Qu'est-ce que vous pouvez dire notamment pour la contrefaçon alimentaire ?

La contrefaçon des produits alimentaires est un grave fléau. Puisque cette forme de contrefaçon constitue un danger aussi bien pour la santé que pour la sécurité des populations. Au-delà de la violation des droits de la propriété intellectuelle pour lesquels nous sommes compétents, la contrefaçon alimentaire pose un problème de santé publique et en cela d'autres structures en dehors de l'office sont compétentes pour agir. A savoir les structures chargées du contrôle de la qualité des aliments qui sont mis sur le marché, les structures chargées de la répression des fraudes qui sont interpellées. Il y a également le ministère de la santé qui est interpellé. Mais, il faut dire que, s'agissant des problèmes spécifiques des boissons non alcoolisées et autres, le ministère de l'industrie est très actif sur ce terrain. Puisque le ministère a pris des textes réglementant la commercialisation des eaux conditionnées, par exemple. Mais, s'agissant des questions de droits de propriété intellectuelle, généralement ces aliments qui sont commercialisés sont vendus parfois sous des marques de contrefaçon. On contrefait la marque originale pour faire des faux produits. C'est en cela que les structures chargées de la lutte contre la contrefaçon sont interpellées. Mais, il faut dire que la lutte dans ce domaine est assez difficile tout simplement parce que notre rôle de structure est de vérifier s'il y a un droit de propriété industrielle qui a été violé. Cela veut dire, si le produit n'est pas couvert par une marque, par un dessin modèle, on n'est pas compétent. Or, en la matière, si le propriétaire de ce produit n'a pas déposé une marque, par exemple, en Côte d'Ivoire, nous ne sommes pas compétents pour lutter contre la contrefaçon de son produit. En revanche, par rapport à la qualité du produit, d'autres structures chargées du contrôle de la qualité, de la répression des fraudes ou chargées de la santé publique peuvent agir pour faire retirer ces produits qui ne sont pas conformes aux normes. Dans ce cas, l'office de propriété intellectuelle n'est pas concerné. On n'est concerné que si le produit est protégé par une marque, un dessin, ou un modèle industriel, un brevet etc.
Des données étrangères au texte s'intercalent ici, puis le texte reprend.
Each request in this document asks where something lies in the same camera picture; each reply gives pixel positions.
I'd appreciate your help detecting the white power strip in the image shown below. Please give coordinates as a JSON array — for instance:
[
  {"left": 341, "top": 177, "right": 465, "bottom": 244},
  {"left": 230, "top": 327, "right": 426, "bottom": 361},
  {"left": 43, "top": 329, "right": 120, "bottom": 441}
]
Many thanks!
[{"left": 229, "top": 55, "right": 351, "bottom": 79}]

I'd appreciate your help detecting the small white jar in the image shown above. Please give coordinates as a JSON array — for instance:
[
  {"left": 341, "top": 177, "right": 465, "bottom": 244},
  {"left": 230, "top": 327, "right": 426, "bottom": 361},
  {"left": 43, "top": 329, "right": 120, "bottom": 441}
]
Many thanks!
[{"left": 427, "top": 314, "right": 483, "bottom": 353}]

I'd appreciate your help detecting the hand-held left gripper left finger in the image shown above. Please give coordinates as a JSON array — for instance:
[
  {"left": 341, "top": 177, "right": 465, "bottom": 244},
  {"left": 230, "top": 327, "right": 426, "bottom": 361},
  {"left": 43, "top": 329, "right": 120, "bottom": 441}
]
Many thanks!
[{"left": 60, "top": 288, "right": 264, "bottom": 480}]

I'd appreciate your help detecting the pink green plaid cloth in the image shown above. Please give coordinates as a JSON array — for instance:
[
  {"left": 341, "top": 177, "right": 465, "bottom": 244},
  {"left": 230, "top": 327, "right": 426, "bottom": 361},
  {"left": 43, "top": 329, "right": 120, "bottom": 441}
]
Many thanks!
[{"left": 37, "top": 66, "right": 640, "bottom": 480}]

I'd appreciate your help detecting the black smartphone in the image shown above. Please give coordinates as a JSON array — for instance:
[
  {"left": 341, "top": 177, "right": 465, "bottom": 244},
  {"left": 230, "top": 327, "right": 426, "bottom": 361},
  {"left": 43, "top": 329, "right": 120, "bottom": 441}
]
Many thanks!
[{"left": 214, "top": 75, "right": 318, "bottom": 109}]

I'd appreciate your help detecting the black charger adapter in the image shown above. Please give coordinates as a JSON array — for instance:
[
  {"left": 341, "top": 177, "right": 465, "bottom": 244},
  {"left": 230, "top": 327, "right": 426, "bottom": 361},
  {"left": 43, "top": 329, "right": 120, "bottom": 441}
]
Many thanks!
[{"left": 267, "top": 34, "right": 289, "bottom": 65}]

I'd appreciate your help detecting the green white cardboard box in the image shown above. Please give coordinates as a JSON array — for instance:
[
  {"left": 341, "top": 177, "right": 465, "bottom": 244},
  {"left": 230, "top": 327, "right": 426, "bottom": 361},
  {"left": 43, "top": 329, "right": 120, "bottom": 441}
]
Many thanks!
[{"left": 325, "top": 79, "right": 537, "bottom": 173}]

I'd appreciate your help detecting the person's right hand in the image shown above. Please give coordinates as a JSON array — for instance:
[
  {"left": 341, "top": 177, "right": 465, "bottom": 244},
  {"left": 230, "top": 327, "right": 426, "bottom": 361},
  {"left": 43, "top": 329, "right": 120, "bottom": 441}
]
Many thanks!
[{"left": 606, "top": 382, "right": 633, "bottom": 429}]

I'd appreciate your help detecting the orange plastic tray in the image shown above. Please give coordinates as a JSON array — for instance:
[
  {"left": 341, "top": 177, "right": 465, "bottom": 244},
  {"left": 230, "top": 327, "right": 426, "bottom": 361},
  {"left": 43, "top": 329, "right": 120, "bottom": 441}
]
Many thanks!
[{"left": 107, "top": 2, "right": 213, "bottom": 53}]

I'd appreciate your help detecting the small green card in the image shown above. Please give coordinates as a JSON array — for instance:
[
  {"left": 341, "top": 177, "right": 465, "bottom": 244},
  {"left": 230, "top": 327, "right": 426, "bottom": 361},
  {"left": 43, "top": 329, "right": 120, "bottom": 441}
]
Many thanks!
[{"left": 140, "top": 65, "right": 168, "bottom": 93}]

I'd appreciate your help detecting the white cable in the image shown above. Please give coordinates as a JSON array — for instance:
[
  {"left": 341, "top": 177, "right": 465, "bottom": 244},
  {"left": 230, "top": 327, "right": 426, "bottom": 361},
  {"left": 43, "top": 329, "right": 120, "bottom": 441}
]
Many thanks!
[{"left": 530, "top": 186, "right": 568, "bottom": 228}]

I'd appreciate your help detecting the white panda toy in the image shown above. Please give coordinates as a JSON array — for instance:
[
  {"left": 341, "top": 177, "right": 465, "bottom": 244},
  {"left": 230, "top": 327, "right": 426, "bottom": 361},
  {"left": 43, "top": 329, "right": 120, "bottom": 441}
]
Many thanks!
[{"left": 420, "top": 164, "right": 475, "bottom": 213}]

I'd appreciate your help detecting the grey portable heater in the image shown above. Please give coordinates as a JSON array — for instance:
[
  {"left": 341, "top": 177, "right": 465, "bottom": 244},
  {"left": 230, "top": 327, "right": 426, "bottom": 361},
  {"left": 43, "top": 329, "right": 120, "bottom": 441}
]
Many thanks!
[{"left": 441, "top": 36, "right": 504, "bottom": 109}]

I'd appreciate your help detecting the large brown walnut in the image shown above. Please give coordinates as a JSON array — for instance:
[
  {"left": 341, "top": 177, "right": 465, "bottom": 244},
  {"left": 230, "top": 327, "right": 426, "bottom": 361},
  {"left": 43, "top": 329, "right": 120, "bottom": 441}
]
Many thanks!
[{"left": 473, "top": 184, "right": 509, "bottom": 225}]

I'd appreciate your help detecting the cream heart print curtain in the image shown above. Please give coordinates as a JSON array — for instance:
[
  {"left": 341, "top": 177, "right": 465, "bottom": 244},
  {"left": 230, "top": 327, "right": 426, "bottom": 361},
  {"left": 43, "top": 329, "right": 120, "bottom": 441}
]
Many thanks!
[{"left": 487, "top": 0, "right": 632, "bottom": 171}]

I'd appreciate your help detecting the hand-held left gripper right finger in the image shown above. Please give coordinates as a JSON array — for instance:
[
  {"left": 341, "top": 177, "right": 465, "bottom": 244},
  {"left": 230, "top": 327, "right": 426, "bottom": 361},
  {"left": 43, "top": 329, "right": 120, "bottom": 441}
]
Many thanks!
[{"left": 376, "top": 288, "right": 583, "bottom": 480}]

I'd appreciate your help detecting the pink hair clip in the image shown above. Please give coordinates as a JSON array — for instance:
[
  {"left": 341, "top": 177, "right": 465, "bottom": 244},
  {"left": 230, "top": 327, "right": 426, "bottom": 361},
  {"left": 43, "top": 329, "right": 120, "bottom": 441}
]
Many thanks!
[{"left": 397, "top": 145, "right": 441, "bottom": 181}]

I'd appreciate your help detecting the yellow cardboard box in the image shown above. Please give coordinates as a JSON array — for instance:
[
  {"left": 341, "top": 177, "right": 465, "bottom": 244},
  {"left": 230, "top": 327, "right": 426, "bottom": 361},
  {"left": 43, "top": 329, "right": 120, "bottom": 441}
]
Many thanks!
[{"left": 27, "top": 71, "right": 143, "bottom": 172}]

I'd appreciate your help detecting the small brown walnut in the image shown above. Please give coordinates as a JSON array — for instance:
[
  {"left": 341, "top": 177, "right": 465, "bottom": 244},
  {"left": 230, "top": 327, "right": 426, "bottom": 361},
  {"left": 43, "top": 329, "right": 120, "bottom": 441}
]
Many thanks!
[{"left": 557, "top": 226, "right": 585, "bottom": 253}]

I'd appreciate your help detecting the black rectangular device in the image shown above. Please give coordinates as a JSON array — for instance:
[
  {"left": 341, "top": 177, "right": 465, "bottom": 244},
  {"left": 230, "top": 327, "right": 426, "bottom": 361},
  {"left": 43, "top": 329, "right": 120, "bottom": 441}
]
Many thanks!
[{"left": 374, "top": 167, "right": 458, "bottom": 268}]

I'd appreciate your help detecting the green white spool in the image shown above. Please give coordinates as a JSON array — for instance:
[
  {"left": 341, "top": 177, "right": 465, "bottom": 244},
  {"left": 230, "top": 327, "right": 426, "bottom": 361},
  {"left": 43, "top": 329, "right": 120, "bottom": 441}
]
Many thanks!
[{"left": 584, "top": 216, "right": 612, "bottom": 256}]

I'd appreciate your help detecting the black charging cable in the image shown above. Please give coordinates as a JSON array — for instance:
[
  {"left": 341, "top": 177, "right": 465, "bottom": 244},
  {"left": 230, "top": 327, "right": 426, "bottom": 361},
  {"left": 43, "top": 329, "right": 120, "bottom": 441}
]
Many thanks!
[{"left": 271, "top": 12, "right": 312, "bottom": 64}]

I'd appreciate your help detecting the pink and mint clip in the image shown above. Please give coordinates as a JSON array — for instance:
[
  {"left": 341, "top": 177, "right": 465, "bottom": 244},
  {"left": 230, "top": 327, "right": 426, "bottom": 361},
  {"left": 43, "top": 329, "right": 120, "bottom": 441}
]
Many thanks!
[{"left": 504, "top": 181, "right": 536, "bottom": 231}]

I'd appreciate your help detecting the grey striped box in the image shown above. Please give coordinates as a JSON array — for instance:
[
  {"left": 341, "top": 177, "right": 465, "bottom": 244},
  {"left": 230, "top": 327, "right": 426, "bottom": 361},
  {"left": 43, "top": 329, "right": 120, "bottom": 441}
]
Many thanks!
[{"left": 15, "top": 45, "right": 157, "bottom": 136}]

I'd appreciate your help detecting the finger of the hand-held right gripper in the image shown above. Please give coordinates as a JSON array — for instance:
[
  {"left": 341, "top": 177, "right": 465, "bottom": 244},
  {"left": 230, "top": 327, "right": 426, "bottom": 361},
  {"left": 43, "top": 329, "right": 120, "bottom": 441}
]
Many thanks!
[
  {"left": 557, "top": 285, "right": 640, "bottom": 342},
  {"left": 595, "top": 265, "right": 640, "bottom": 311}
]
Est-ce à dire qu'un produit contrefait n'est pas de bonne qualité ?

On ne parle de contrefaçon que lorsqu'un droit a été violé. Mais, cela ne veut pas dire que le produit est forcément de mauvaise qualité. Un produit peut être de bonne qualité, mais pour pouvoir mieux vendre, vous devez le vendre sous un signe qui est déjà protégé. On prend un exemple, vous pouvez coudre de très beaux vêtements, mais puisque vous n'êtes pas connus, vous ne pouvez pas vendre à un certain prix. Et donc vous êtes tenté de prendre la griffe de quelqu'un qui est plus connu. Et donc vos produits peuvent être de qualité, mais commercialisés sous un nom qui ne vous appartient pas. C'est pour cela qu'on parle de contrefaçon. Mais, dans la majorité des cas, lorsque des personnes s'adonnent à la contrefaçon, ce n'est pas pour faire des produits de qualité. C'est pour faire des économies de chaîne donc généralement les produits de contrefaçon sont de mauvaise qualité. Mais ce n'est pas absolu.